▸ Aim of the exercise
Print the listing below exactly, images excluded.

▸ The data
------------------------------------------------

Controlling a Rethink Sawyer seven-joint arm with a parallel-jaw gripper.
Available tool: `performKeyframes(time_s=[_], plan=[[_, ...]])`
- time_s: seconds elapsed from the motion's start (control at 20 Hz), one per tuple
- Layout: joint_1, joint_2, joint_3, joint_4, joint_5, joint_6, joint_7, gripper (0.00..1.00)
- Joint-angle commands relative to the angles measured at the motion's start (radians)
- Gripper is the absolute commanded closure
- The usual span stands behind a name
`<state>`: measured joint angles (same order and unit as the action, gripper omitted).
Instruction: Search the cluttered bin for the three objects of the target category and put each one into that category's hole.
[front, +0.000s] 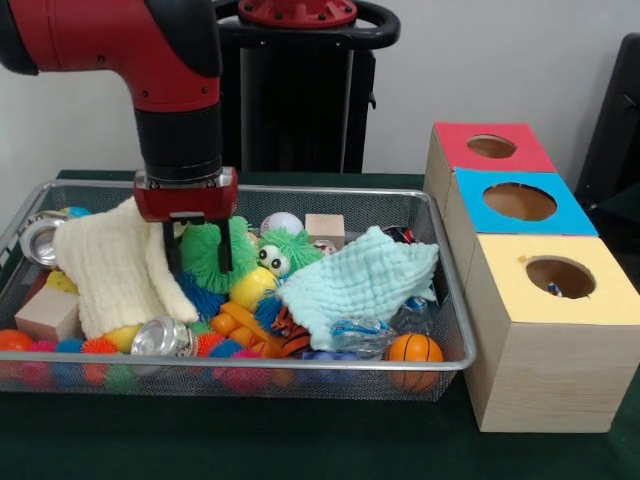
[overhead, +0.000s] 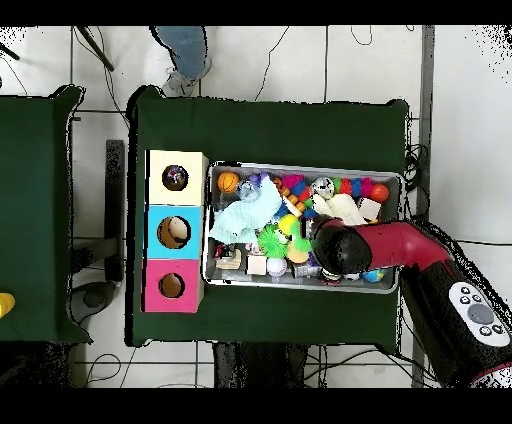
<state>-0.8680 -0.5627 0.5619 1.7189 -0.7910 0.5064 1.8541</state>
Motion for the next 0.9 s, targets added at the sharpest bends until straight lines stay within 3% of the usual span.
performKeyframes(time_s=[0.05, 0.4, 0.9], plan=[[-0.006, -0.071, 0.061, 0.027, 0.032, 0.107, -0.181, 0.0], [-0.001, -0.083, 0.051, 0.039, 0.015, 0.113, -0.208, 0.0], [-0.121, -0.065, 0.112, -0.018, -0.029, 0.187, -0.444, 0.0]])
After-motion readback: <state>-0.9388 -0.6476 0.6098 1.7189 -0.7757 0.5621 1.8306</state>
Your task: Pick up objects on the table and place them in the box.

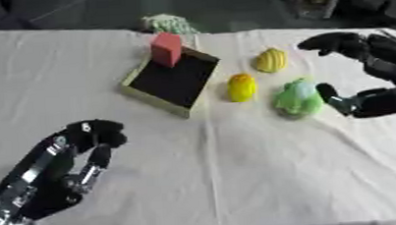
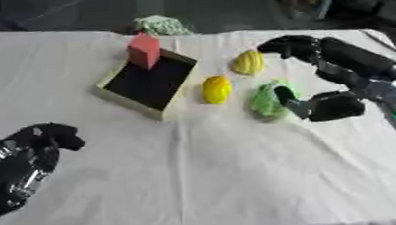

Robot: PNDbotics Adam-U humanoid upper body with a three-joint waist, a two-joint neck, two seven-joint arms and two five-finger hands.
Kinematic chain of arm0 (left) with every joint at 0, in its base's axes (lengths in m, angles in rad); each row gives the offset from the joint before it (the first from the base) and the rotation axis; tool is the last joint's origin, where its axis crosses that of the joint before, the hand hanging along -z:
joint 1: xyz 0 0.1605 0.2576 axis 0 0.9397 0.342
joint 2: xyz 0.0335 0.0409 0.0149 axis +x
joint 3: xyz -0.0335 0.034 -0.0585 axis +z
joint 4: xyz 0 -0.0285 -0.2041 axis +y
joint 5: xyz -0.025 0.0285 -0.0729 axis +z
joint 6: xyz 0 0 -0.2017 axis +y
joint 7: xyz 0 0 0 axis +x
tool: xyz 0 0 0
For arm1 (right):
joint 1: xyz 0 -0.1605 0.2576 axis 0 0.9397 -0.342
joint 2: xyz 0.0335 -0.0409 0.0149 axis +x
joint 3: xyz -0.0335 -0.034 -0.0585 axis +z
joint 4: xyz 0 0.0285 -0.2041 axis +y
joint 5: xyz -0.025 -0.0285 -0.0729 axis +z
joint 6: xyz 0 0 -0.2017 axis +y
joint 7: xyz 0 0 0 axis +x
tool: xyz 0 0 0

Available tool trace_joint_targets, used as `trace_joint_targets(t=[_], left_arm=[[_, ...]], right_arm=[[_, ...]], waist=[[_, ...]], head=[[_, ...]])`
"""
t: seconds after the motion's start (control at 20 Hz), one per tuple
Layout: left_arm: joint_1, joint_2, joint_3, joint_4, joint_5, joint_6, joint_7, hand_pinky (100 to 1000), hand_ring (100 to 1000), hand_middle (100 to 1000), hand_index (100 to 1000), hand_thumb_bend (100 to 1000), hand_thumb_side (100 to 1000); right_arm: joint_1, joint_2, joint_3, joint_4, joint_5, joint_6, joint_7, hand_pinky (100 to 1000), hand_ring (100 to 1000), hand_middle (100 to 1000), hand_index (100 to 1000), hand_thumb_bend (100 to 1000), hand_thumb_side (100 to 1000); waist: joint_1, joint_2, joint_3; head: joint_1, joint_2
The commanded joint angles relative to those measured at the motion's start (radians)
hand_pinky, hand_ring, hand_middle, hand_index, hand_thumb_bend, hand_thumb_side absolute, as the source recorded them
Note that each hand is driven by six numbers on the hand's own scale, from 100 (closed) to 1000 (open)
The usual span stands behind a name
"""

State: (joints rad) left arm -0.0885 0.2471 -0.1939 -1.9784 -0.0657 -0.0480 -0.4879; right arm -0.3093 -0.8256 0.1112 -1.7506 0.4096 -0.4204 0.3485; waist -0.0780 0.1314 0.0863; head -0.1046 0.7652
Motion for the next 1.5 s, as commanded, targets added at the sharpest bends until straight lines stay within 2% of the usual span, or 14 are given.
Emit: trace_joint_targets(t=[0.05, 0.4, 0.55, 0.65, 0.85, 1.15, 1.5], left_arm=[[-0.008, 0.015, -0.004, -0.022, 0.004, -0.001, -0.006, 753, 726, 634, 807, 100, 574], [-0.01, 0.014, -0.005, -0.022, 0.009, -0.003, -0.009, 753, 725, 633, 807, 100, 573], [-0.01, 0.013, -0.006, -0.022, 0.009, -0.003, -0.011, 753, 725, 633, 807, 100, 574], [-0.01, 0.013, -0.006, -0.022, 0.009, -0.002, -0.012, 753, 725, 633, 807, 100, 575], [-0.009, 0.012, -0.007, -0.022, 0.007, -0.001, -0.013, 753, 725, 633, 807, 100, 577], [-0.009, 0.012, -0.007, -0.022, 0.006, -0.001, -0.013, 753, 725, 633, 808, 100, 579], [-0.008, 0.012, -0.007, -0.022, 0.005, -0.002, -0.014, 753, 725, 633, 808, 100, 580]], right_arm=[[-0.043, -0.069, 0.002, 0.068, 0.036, -0.019, 0.013, 874, 959, 931, 1000, 100, 218], [-0.124, -0.02, 0.012, 0.245, 0.143, -0.033, 0.055, 935, 983, 943, 1000, 100, 251], [-0.156, 0.013, 0.015, 0.35, 0.21, -0.063, 0.041, 940, 985, 943, 1000, 100, 276], [-0.165, 0.022, 0.019, 0.386, 0.238, -0.087, 0.029, 942, 985, 941, 1000, 100, 304], [-0.165, 0.031, 0.03, 0.412, 0.259, -0.115, 0.032, 943, 984, 940, 1000, 100, 407], [-0.158, 0.038, 0.047, 0.417, 0.261, -0.137, 0.082, 940, 979, 936, 1000, 100, 557], [-0.162, 0.053, 0.054, 0.421, 0.265, -0.143, 0.123, 935, 978, 936, 1000, 100, 606]], waist=[[0.003, -0.011, 0.002], [0.006, -0.012, 0.008], [0.007, -0.012, 0.01], [0.007, -0.012, 0.011], [0.006, -0.011, 0.011], [0.007, -0.011, 0.011], [0.009, -0.009, 0.01]], head=[[-0.008, 0.005], [-0.017, 0.005], [-0.018, 0.005], [-0.019, 0.005], [-0.021, 0.005], [-0.023, 0.005], [-0.025, 0.005]])
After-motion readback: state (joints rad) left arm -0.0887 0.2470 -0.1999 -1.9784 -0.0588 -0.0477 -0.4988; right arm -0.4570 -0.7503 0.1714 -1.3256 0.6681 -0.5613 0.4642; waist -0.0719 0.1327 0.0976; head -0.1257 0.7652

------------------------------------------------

▸ Task output
Controlling a Rethink Sawyer seven-joint arm with a parallel-jaw gripper.
Available tool: `performKeyframes(time_s=[_], plan=[[_, ...]])`
- time_s: seconds elapsed from the motion's start (control at 20 Hz), one per tuple
- Layout: joint_1, joint_2, joint_3, joint_4, joint_5, joint_6, joint_7, gripper (0.00..1.00)
- Joint-angle commands relative to the angles measured at the motion's start (radians)
- Gripper is the absolute commanded closure
- The usual span stands behind a name
`<state>`: measured joint angles (same order and unit as the action, gripper omitted).
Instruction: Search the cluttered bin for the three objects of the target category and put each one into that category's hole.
[front, +0.000s] 
[overhead, +0.000s] 
<state>-0.8680 -0.5627 0.5619 1.7189 -0.7910 0.5064 1.8541</state>
Motion for the next 0.9 s, targets added at the sharpest bends until straight lines stay within 3% of the usual span.
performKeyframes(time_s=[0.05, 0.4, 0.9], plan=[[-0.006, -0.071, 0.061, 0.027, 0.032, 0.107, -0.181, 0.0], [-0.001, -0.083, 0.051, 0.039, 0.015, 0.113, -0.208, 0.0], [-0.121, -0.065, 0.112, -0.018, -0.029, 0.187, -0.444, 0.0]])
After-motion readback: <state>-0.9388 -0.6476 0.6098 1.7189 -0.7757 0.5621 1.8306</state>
Your task: Pick up objects on the table and place them in the box.


Robot: PNDbotics Adam-U humanoid upper body with a three-joint waist, a two-joint neck, two seven-joint arms and two five-finger hands.
Kinematic chain of arm0 (left) with every joint at 0, in its base's axes (lengths in m, angles in rad); each row gives the offset from the joint before it (the first from the base) and the rotation axis; tool is the last joint's origin, where its axis crosses that of the joint before, the hand hanging along -z:
joint 1: xyz 0 0.1605 0.2576 axis 0 0.9397 0.342
joint 2: xyz 0.0335 0.0409 0.0149 axis +x
joint 3: xyz -0.0335 0.034 -0.0585 axis +z
joint 4: xyz 0 -0.0285 -0.2041 axis +y
joint 5: xyz -0.025 0.0285 -0.0729 axis +z
joint 6: xyz 0 0 -0.2017 axis +y
joint 7: xyz 0 0 0 axis +x
tool: xyz 0 0 0
For arm1 (right):
joint 1: xyz 0 -0.1605 0.2576 axis 0 0.9397 -0.342
joint 2: xyz 0.0335 -0.0409 0.0149 axis +x
joint 3: xyz -0.0335 -0.034 -0.0585 axis +z
joint 4: xyz 0 0.0285 -0.2041 axis +y
joint 5: xyz -0.025 -0.0285 -0.0729 axis +z
joint 6: xyz 0 0 -0.2017 axis +y
joint 7: xyz 0 0 0 axis +x
tool: xyz 0 0 0

Available tool trace_joint_targets, used as `trace_joint_targets(t=[_], left_arm=[[_, ...]], right_arm=[[_, ...]], waist=[[_, ...]], head=[[_, ...]])`
"""
t: seconds after the motion's start (control at 20 Hz), one per tuple
Layout: left_arm: joint_1, joint_2, joint_3, joint_4, joint_5, joint_6, joint_7, hand_pinky (100 to 1000), hand_ring (100 to 1000), hand_middle (100 to 1000), hand_index (100 to 1000), hand_thumb_bend (100 to 1000), hand_thumb_side (100 to 1000); right_arm: joint_1, joint_2, joint_3, joint_4, joint_5, joint_6, joint_7, hand_pinky (100 to 1000), hand_ring (100 to 1000), hand_middle (100 to 1000), hand_index (100 to 1000), hand_thumb_bend (100 to 1000), hand_thumb_side (100 to 1000); waist: joint_1, joint_2, joint_3; head: joint_1, joint_2
The commanded joint angles relative to those measured at the motion's start (radians)
hand_pinky, hand_ring, hand_middle, hand_index, hand_thumb_bend, hand_thumb_side absolute, as the source recorded them
Note that each hand is driven by six numbers on the hand's own scale, from 100 (closed) to 1000 (open)
The usual span stands behind a name
"""

State: (joints rad) left arm -0.0885 0.2471 -0.1939 -1.9784 -0.0657 -0.0480 -0.4879; right arm -0.3093 -0.8256 0.1112 -1.7506 0.4096 -0.4204 0.3485; waist -0.0780 0.1314 0.0863; head -0.1046 0.7652
Motion for the next 1.5 s, as commanded, targets added at the sharpest bends until straight lines stay within 2% of the usual span, or 14 are given.
Emit: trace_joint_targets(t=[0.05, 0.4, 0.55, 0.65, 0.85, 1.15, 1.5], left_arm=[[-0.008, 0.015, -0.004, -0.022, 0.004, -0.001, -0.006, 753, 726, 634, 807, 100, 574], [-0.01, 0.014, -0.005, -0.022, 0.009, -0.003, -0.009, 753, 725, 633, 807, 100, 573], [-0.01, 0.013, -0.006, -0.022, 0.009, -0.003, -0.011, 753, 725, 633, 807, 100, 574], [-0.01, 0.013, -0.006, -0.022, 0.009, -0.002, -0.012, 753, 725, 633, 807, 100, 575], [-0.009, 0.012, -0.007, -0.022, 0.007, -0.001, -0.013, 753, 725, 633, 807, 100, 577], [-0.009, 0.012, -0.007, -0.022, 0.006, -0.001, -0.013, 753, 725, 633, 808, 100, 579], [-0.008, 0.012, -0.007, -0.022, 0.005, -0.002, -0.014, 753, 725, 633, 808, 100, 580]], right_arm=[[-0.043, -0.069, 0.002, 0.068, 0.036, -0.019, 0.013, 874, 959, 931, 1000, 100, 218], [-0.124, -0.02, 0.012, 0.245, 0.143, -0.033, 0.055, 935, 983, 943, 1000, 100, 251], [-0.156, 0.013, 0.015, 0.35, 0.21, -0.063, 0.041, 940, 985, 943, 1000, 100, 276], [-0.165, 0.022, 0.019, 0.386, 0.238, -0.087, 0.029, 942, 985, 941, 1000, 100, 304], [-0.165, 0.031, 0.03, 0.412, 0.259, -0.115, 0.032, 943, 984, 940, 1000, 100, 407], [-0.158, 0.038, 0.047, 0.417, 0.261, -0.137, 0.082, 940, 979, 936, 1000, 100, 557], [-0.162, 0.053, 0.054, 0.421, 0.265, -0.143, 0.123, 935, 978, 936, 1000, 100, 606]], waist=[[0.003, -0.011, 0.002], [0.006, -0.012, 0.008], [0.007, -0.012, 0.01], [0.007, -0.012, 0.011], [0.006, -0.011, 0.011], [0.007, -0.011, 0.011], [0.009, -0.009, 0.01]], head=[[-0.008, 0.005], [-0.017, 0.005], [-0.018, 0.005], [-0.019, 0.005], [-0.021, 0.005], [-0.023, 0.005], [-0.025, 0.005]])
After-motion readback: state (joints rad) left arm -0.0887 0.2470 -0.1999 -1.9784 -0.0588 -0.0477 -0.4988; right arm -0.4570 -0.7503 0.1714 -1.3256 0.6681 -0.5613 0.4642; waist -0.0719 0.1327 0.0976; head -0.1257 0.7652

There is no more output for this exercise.